WHAT YOU NEED TO DO ▸ Please write out the listing beneath this sentence exactly, from its first line to the line with "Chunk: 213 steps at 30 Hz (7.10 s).", and stop there.

- - - -

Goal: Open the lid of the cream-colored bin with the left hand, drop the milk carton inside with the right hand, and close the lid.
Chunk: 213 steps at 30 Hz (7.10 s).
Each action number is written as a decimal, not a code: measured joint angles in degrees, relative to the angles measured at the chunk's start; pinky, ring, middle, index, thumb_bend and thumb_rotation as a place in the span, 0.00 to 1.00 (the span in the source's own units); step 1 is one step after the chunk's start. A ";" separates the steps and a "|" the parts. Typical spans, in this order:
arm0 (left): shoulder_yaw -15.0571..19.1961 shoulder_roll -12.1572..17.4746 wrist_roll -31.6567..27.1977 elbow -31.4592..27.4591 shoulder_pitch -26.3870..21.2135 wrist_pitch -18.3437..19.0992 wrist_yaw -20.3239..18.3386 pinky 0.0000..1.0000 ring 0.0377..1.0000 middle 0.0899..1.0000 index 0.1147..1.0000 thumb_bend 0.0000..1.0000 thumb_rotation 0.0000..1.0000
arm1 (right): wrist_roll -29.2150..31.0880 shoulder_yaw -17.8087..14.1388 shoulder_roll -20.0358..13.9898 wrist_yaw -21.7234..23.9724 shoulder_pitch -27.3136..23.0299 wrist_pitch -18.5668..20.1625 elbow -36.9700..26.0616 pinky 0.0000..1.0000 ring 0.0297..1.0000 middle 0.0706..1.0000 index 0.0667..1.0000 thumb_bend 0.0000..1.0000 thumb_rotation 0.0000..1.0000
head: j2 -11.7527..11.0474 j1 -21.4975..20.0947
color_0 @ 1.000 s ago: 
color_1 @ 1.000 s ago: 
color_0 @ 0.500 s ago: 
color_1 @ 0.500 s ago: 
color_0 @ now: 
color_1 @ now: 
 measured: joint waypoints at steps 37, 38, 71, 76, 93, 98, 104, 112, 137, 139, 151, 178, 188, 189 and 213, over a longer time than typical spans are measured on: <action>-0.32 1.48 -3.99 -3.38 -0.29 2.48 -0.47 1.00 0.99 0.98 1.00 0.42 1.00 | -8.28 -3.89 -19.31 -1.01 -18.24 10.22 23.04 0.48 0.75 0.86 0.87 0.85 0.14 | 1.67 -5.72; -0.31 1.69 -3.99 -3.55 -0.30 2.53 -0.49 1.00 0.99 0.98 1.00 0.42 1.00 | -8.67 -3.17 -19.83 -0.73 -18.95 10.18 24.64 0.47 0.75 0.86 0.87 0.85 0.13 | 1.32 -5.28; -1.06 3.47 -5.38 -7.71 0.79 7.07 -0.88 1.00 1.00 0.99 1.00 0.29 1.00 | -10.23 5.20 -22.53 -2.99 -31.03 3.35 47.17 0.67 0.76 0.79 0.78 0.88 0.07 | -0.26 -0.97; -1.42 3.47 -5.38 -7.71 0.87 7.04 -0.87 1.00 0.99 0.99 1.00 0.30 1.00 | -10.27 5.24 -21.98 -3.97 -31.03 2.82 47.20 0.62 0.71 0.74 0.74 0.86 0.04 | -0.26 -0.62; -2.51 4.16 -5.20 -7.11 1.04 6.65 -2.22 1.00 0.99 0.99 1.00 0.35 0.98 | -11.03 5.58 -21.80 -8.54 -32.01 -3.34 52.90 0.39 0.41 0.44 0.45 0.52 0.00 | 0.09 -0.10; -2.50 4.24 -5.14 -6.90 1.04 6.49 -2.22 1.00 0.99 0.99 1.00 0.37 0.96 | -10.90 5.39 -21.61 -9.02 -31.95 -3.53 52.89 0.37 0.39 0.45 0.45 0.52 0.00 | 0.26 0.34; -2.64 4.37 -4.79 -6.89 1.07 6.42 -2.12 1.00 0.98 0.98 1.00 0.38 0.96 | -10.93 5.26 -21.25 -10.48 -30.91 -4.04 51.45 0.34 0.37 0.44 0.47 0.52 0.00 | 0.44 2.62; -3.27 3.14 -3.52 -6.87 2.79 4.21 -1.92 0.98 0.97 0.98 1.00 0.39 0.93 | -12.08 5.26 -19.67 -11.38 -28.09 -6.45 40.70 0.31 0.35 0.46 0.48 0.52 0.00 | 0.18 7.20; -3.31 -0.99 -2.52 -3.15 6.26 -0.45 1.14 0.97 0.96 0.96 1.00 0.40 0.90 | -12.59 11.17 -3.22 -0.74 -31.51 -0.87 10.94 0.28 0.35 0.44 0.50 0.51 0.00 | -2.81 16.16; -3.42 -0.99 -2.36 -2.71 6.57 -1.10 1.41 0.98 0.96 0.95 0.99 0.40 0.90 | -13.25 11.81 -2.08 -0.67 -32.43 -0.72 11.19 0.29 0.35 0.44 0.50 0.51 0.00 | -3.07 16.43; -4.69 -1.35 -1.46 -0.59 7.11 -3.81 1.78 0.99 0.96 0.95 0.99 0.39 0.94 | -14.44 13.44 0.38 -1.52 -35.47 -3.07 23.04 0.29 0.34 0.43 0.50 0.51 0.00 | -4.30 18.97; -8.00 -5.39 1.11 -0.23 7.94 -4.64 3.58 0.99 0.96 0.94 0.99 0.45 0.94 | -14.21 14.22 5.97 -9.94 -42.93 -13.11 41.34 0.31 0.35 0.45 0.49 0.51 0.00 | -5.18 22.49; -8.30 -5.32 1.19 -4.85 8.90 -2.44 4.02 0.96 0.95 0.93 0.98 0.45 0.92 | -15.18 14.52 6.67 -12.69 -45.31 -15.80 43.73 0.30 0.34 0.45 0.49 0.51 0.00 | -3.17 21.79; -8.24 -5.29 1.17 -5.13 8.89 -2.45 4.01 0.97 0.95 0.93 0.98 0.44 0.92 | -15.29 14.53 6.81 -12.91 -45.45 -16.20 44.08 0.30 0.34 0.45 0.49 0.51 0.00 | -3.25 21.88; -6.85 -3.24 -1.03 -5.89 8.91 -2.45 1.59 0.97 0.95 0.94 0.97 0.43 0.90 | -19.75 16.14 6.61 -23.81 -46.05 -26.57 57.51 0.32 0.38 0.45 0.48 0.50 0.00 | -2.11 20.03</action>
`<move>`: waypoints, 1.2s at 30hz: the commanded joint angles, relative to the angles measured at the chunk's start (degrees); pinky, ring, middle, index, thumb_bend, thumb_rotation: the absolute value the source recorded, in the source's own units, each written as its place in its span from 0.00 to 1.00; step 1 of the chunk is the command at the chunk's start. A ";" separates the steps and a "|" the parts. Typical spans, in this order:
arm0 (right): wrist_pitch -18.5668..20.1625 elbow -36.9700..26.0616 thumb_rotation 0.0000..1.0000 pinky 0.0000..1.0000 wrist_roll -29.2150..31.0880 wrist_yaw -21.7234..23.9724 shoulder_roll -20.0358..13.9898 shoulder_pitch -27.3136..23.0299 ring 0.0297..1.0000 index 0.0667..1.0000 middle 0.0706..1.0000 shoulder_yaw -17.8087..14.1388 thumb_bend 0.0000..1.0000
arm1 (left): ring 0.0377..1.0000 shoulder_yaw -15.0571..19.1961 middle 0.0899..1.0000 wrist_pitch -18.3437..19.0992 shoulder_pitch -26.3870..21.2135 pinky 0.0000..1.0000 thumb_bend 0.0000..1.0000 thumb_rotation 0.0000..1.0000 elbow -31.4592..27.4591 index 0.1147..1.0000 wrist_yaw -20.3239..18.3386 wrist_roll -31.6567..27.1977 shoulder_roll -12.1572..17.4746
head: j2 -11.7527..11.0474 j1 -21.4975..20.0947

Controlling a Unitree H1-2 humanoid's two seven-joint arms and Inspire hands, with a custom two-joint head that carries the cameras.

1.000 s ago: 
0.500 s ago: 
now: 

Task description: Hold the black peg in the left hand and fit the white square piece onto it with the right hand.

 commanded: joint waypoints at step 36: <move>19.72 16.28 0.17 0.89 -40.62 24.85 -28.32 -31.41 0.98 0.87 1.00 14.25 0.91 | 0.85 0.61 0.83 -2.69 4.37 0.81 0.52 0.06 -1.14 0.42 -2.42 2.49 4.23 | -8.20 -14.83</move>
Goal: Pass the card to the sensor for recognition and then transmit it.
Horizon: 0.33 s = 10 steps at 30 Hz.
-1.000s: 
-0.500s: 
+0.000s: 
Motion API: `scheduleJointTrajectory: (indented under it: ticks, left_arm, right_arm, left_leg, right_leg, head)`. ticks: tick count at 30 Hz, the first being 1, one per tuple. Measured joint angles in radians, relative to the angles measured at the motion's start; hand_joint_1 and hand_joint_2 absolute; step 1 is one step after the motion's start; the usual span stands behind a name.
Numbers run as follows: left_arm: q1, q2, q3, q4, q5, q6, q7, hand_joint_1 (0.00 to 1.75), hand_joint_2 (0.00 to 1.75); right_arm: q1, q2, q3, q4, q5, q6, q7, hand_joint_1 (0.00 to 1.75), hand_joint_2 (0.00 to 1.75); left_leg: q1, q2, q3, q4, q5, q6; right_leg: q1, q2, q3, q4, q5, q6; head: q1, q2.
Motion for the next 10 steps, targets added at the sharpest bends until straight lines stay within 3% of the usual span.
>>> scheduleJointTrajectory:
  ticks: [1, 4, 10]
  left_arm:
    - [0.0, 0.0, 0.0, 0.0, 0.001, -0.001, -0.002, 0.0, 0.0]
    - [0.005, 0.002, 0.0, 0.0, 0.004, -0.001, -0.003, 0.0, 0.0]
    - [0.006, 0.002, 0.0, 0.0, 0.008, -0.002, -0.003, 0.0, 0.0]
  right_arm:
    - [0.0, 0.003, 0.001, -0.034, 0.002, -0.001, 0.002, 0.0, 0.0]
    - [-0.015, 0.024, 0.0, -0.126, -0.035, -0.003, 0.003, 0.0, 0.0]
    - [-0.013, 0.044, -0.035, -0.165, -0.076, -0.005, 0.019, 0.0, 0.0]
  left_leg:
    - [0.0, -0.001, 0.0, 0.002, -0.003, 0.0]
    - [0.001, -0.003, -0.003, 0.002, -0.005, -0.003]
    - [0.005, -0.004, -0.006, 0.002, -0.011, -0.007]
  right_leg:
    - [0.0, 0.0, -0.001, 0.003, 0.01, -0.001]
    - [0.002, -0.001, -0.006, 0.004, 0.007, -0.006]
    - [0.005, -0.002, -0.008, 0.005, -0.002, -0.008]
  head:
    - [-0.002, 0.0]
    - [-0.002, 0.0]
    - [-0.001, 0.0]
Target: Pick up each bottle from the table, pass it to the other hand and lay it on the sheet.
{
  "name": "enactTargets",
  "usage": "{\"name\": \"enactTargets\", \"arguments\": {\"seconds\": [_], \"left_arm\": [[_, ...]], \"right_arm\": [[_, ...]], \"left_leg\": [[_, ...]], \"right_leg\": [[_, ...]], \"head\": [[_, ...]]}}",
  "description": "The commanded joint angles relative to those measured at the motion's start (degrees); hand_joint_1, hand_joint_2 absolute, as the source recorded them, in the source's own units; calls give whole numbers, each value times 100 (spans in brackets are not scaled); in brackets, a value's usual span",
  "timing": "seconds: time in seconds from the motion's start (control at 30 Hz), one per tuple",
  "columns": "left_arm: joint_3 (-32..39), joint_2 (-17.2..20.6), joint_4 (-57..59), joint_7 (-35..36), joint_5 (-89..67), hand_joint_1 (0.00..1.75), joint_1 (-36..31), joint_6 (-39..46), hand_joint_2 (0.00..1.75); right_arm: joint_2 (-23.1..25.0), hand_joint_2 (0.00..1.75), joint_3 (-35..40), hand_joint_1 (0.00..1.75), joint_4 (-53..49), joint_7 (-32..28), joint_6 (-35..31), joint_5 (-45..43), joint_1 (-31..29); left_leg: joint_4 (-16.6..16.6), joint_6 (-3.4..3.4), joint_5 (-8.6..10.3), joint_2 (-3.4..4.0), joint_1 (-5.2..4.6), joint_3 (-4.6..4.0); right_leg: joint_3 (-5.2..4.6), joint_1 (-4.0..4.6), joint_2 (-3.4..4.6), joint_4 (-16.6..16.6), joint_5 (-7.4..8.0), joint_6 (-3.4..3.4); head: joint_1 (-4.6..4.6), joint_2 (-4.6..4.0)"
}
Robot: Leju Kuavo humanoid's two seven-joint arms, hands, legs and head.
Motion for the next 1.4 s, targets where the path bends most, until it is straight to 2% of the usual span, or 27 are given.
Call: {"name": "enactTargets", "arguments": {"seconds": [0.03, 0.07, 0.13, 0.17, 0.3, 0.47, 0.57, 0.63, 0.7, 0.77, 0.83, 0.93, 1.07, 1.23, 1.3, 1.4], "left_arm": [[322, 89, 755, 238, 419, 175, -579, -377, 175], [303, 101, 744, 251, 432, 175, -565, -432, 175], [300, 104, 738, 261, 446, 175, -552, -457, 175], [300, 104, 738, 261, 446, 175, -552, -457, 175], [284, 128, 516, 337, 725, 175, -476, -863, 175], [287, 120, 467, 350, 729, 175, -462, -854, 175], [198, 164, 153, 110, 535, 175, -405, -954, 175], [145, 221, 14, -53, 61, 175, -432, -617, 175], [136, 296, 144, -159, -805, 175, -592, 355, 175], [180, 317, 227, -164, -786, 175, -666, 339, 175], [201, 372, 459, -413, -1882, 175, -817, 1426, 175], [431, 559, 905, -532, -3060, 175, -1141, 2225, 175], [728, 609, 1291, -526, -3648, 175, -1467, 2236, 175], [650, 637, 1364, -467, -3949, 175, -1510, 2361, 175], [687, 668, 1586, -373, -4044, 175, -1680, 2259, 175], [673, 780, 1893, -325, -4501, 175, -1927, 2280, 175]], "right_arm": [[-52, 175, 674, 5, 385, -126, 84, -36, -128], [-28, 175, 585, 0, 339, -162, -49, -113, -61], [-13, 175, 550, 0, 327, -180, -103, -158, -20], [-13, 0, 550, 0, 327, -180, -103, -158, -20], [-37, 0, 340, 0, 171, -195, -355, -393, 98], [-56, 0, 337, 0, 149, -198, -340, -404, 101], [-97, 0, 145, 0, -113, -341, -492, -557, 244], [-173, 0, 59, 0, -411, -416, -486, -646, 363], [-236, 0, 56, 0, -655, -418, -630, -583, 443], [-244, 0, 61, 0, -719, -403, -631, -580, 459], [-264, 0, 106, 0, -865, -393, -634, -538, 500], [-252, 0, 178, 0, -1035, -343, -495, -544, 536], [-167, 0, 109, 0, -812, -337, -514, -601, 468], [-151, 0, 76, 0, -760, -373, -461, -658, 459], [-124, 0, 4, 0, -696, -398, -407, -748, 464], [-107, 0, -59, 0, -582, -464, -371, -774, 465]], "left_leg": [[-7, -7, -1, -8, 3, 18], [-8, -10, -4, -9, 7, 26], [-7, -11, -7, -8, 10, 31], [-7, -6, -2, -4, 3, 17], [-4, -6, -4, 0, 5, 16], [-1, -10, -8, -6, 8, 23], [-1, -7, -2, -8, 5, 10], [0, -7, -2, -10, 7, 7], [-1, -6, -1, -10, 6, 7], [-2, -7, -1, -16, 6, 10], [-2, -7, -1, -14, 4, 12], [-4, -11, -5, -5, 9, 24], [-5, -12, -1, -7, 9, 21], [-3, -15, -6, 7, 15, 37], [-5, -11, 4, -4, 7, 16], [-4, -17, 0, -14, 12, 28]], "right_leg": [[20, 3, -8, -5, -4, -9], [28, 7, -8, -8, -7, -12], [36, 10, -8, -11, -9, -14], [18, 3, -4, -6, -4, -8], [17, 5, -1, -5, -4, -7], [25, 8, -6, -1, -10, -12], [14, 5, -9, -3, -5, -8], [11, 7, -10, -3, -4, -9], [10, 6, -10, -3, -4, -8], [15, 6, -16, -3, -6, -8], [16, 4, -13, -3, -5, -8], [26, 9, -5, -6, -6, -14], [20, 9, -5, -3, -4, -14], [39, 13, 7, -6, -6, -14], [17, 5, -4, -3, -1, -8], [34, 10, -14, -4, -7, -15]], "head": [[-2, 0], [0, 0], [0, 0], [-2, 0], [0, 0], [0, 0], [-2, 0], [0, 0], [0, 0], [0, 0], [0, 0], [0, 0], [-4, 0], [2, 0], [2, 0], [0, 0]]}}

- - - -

RESPONSE TO THIS TASK ▸
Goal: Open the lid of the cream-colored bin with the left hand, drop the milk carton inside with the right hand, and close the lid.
Chunk: 213 steps at 30 Hz (7.10 s).

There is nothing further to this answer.